“A Rallying Cry”

  • October 17, 2020
The following are excerpts from the preface of Kegels Are Not Going to Fix This.

Leaking urine and feces. Organs protruding from our bodies. Painful intercourse. Chronic discomfort. Pelvic floor disorders are medical problems resulting in diminished quality of life for one in three women around the world.

Though pelvic floor disorders are common, they should not be dismissed as “normal.” There are a variety of medical treatment options, from surgery to nerve stimulation to physical therapy, that can alleviate or cure each disorder. There are also many ways to reduce your daily discomfort without ever seeing a doctor. I hope you will find this book a useful guide to care for your pelvic health and overall wellbeing.

I wrote this book for my sisters in suffering. I do not know your pain, but I know my own. To my horror, I discovered that my cervix and an unsightly bulge of vaginal tissue were protruding outside of my body following the birth of my first child. The lack of support or information from doctors added an extra level of stress and uncertainty that I could have done without.

For years, my doctors responded to my concerns as though they were temporary and not particularly significant. They were wrong. What I have aimed to do in this book is give you the information I wish I had from the beginning.

In addition to sharing lessons learned from my own experiences, I studied medical research literature to fill each chapter of this book with essential information every woman should know. Every woman benefits from becoming informed about her pelvic health and what symptoms to watch for.

The primary causes of pelvic floor disorders are giving birth and aging. I imagine a future where women are assessed for pelvic floor health during pre- and post-natal gynecological appointments and during each annual gynecological exam once they reach 50 years old. Those with symptoms would be referred to a urogynecologist for further assessment and treatment. Until then, this book is my attempt to fill the knowledge gap.

Chapter 1 provides an overview of the prevalence, risk factors, and anatomy of pelvic floor disorders. Chapter 2 takes an unflinching look at vaginal delivery as a physical trauma that can cause lasting damage. Chapter 3 unveils an underdiscussed reality of sexual dysfunction after vaginal delivery. Chapter 4 looks at the impact of pelvic floor disorders on quality of life. Chapter 5 investigates the efficacy of physical therapy for the treatment of pelvic floor disorders. Chapter 6 discusses the impact of additional pregnancies on pelvic floor disorders and explores the historical use of pessaries to provide relief for pelvic organ prolapse. Chapter 7 covers what is known about exercising with leaky or protruding pelvic organs. Chapter 8 is about the surgical treatment of pelvic floor disorders. Chapter 9 suggests new standard medical protocols that would provide comprehensive, holistic health care for women.

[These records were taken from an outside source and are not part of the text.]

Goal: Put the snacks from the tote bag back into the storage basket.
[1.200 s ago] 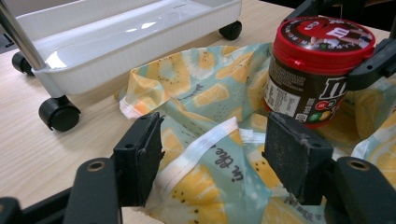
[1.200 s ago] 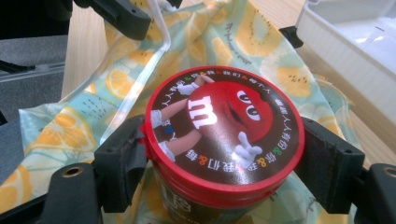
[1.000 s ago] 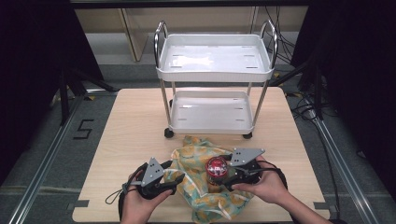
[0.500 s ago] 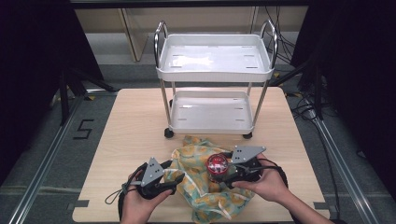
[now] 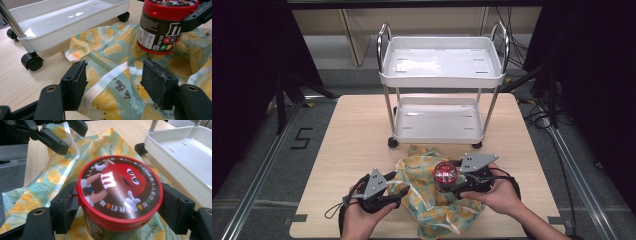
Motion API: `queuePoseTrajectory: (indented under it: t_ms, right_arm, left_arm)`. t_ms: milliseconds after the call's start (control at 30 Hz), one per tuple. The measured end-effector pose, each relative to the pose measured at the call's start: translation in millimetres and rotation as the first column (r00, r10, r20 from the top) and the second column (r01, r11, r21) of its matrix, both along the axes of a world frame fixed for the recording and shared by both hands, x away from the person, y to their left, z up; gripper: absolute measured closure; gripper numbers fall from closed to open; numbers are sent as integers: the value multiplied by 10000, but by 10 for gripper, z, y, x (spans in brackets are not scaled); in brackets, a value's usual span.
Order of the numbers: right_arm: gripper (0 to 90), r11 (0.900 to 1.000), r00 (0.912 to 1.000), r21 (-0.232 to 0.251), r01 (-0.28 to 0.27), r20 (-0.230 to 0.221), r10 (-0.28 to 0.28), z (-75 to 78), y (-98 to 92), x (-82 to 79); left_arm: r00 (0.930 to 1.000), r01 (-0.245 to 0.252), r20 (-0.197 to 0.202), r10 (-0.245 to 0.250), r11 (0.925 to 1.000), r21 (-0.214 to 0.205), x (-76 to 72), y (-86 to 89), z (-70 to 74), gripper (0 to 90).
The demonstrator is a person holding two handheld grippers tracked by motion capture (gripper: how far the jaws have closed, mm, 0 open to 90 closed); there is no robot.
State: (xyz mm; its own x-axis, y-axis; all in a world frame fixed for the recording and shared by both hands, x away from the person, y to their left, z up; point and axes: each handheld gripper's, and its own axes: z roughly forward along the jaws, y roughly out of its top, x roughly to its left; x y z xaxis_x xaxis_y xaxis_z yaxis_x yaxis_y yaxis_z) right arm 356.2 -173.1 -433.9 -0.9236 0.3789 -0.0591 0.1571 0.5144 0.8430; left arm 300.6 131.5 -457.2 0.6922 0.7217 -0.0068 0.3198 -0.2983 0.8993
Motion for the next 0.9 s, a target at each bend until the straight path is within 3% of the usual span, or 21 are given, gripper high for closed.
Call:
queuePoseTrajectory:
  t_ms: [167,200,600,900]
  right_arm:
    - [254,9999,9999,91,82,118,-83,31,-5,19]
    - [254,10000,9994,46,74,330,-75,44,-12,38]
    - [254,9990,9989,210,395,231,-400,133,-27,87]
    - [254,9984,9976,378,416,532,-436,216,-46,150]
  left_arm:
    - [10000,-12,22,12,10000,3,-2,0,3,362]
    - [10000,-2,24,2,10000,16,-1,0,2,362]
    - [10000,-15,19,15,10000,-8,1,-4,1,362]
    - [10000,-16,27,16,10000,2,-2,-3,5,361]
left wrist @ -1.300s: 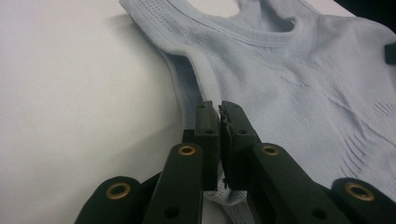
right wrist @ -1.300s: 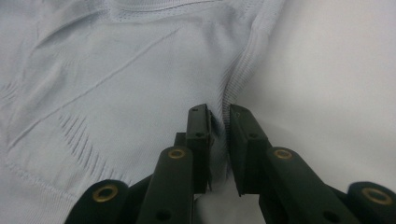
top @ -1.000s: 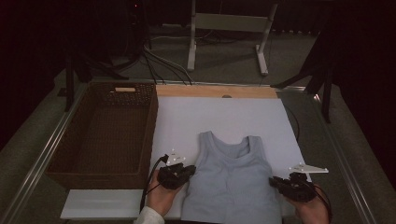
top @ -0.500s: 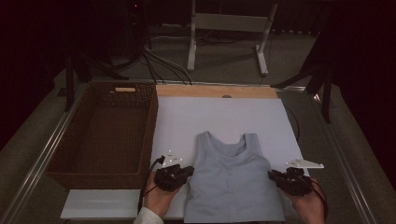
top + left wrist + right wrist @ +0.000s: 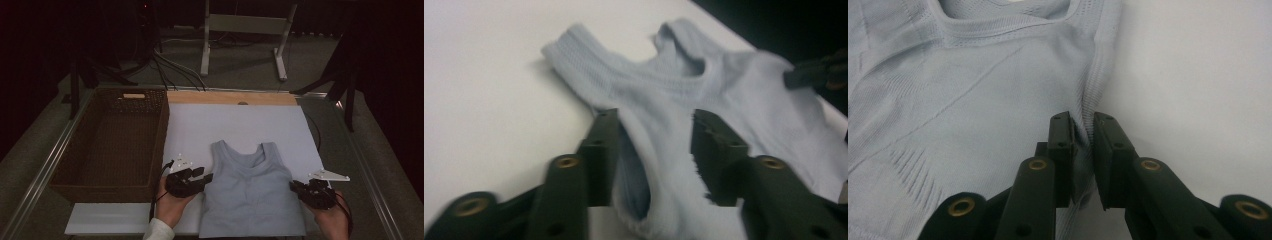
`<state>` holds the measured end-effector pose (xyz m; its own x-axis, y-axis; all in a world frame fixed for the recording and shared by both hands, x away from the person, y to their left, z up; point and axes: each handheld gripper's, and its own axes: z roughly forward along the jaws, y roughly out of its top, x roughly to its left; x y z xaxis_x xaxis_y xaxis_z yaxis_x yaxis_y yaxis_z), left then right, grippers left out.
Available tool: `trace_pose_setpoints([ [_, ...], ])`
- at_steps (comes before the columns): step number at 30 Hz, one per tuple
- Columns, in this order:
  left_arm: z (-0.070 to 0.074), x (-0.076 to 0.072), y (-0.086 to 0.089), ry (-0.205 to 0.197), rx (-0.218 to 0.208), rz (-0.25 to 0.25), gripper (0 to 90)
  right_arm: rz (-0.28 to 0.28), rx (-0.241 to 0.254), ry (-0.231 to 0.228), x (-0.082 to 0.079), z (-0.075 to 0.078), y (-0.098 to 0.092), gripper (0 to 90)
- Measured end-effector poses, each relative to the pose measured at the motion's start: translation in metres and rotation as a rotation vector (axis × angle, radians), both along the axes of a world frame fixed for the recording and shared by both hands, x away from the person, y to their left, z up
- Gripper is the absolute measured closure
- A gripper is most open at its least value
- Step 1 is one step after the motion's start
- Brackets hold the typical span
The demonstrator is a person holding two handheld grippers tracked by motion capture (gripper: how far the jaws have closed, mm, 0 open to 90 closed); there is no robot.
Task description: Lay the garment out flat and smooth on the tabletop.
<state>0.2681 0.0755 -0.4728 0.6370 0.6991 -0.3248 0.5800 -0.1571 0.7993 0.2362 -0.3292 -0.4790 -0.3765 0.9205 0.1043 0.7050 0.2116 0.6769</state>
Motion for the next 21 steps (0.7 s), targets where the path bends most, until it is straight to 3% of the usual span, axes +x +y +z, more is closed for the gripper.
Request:
trace_pose_setpoints([
  [4, 0.0019, 0.0029, 0.0014, -0.005, -0.029, 0.018, 38.8, -0.003, 0.003, -0.008, 0.0000, -0.0002, -0.0006, 79.3],
  [7, 0.0023, 0.0021, 0.0019, -0.017, -0.021, 0.026, 32.0, -0.008, 0.007, -0.009, 0.0003, -0.0005, -0.0016, 79.3],
  [14, 0.0025, -0.0010, 0.0020, -0.034, -0.007, 0.021, 23.3, -0.015, 0.010, -0.018, 0.0001, -0.0014, -0.0028, 79.3],
  [21, 0.0044, -0.0014, 0.0037, -0.047, -0.021, 0.041, 15.4, -0.019, 0.012, -0.023, -0.0004, -0.0021, -0.0042, 79.2],
])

Though women around the world have been coping with pelvic floor disorders since at least the earliest medical records and probably long before then, research related to pelvic floor disorders did not start in earnest until the 1980s. This change is largely due to the efforts of a small but persistent group of doctors who believed that the quality of care for women with pelvic floor disorders needed improvement.

In 1979, five doctors, a mix of gynecologists and urologists, founded what would become the American Urogynecologic Society, with annual meetings and their own research journal. Membership now exceeds 1,900, and there is also a thriving International Urogynecological Association. Leadership within the American Urogynecologic Society advocated for research funding and succeeded in convincing the U.S. National Institutes of Health (NIH) to fund research on pelvic floor disorders. The first dedicated NIH request for applications on pelvic floor disorders was in 1999. As a result, the number of published research papers on pelvic floor disorders has been steadily increasing over the last twenty years. There is finally evidence to drive needed changes in standard protocols for women’s pelvic health.

As I was writing, I realized that I also want medical professionals to hear my story. If you are a gynecologist, urogynecologist, obstetrician, or pelvic floor physical therapist, this book is also for you. I think it is important for you to understand what these problems are like from the patient’s perspective, which is something we rarely get a chance to share during our short appointments.

More than that, I want to encourage future doctors to enter these specialties. Women’s health has a lot of room for improvement. If you want to be a leader or innovator, women’s health provides a good opportunity to do so. If you want to dramatically change the quality of people’s lives for the better, specializing in Female Pelvic Medicine would give you that chance daily. If you are interested in performing challenging surgeries that restore a woman’s core bodily functions, consider reconstructive surgery for pelvic floor repair.

For a rallying cry from one of your own, consider this statement from M.D. and University of Michigan Professor John O.L. DeLancey.

Why should we care about this? For millennia, women have paid a lifelong price for their unique role in vaginal delivery, and we as obstetricians and gynecologists are responsible for their care. Given the remarkable scientific tools at our disposal, what is our generation doing to create a safer way for women to give birth?